Considerations after your surgery

Pre-operative care and anaesthesia:

Patients are usually admitted to hospital on the day of their operation (or occasionally the night before if additional care is required e.g. some diabetic patients). Most commonly you will be instructed to attend the hospital’s pre-admission area 1-2 hours before the procedure, where you will undergo the formal admission procedure and go through a preoperative checklist. The Anaesthetist and Surgeon will often attend to go through the procedures benefits and risks and answer any last-minute questions.

You may be given a “pre-med” of drugs which are designed to help you relax. When the theatres are ready you will be transferred to theatre reception. From there, you will then be taken usually on a trolley to the anaesthetic room or into theatre.
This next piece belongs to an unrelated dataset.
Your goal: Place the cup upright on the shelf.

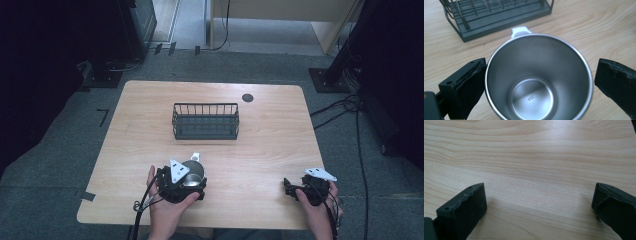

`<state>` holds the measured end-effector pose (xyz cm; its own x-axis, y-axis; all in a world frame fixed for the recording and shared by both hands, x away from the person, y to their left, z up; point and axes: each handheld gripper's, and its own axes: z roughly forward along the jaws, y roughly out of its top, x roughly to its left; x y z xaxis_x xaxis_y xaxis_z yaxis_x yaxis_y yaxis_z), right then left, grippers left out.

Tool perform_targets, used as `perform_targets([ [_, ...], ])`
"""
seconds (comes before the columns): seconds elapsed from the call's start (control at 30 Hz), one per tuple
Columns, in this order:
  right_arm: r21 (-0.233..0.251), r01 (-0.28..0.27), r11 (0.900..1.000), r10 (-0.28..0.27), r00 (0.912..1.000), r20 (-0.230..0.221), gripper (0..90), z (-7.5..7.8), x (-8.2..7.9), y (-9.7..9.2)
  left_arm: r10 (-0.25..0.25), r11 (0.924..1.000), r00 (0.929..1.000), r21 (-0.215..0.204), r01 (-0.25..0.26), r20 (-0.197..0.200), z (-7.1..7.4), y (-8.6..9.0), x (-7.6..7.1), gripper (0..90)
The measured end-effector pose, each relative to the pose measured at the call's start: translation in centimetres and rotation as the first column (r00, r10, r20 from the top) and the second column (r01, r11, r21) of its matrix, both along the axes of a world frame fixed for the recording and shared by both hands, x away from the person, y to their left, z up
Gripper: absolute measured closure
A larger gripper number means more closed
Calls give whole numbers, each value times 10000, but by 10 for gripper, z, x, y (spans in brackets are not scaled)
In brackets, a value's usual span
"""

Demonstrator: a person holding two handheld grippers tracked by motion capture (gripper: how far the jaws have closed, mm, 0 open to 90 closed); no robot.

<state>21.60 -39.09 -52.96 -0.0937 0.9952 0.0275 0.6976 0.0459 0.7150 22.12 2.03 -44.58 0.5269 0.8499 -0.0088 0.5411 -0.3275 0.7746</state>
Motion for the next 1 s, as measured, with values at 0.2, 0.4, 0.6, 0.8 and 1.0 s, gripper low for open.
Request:
perform_targets([
  [0.2, 3, 0, 10000, 0, 10000, -1, 0, 0, 0, 0, -24, 9979, 9999, 654, 32, -132, -8, -2, 3, 0],
  [0.4, -3, 3, 10000, -3, 10000, -2, 0, 0, 0, 0, -647, 9962, 9978, 577, 655, -162, -12, 10, 6, 9],
  [0.6, -4, 4, 10000, -4, 10000, -2, 0, 0, 0, 0, -418, 9981, 9981, 432, 437, -443, -14, 35, 10, 9],
  [0.8, 2, 0, 10000, 0, 10000, -1, 0, 0, 0, 0, 280, 9977, 9981, 639, -244, -554, -14, 59, 14, 9],
  [1.0, -4, 3, 10000, -3, 10000, -1, 0, 0, 0, 0, 952, 9950, 9943, 345, -936, -490, -15, 57, 10, 9],
])
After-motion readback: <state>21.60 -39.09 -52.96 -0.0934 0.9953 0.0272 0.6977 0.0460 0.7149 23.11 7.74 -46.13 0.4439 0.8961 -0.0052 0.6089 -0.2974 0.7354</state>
When everyone is ready, and before you go to sleep, there will usually be a “surgical pause” where before commencing any aspect of the procedure, your identity, the indication, details of the proposed procedure and all equipment and personnel required to provide the safest possible environment for the operation will be formally confirmed on a Surgical Safety checklist.
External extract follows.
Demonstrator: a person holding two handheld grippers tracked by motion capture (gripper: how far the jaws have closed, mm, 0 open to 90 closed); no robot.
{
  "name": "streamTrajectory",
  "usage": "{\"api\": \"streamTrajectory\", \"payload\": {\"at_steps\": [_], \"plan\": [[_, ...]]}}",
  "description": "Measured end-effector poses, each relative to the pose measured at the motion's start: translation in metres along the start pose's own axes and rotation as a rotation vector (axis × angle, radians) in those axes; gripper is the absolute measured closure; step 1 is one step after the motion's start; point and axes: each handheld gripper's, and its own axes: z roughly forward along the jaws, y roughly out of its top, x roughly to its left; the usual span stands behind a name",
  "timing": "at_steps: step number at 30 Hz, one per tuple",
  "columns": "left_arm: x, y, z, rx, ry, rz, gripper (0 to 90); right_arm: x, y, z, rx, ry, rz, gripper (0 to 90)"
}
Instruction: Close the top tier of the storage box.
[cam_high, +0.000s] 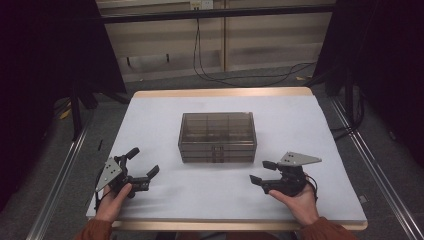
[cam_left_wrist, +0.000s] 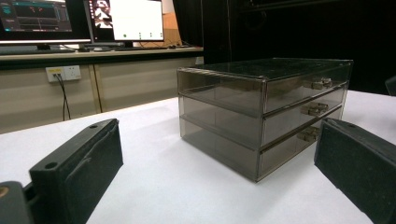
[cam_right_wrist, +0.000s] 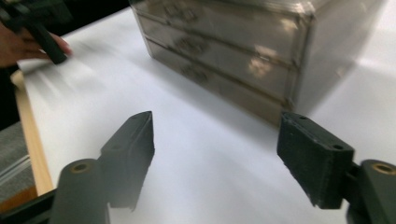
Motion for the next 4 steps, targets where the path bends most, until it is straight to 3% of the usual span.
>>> {"api": "streamTrajectory", "payload": {"at_steps": [4], "plan": [[-0.0006, -0.0001, 0.0004, -0.001, -0.003, -0.007, 1.0, -0.0109, -0.0119, -0.0104, 0.034, -0.087, 0.018, 16.5]]}}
The anaesthetic team will prepare you for the procedure, which will usually entail placing a cannula (drip) in your arm, giving you some oxygen through a mask, and often placing an epidural catheter into your back to help pain management after the procedure. An anaesthetic agent will then be injected into the cannula into your arm and the next thing you will know is waking up after everything is finished.

An operation to remove a pancreatic tumour will usually take a minimum of 4 hours but can take much longer (8-10 hours). The length of the procedure is less relevant than ensuring every care is taken to achieve a complete resection. Longer operations usually reflect complexity because of the proximity of the tumour relative to other intra-abdominal blood vessels and organs and what is required to achieve clearance. In addition to drip in your arm, before commencing the operation, further tubes will be placed in your bladder (urinary catheter) and stomach (nasogastric tube via the nose), and in one of your wrist arteries to measure your blood pressure.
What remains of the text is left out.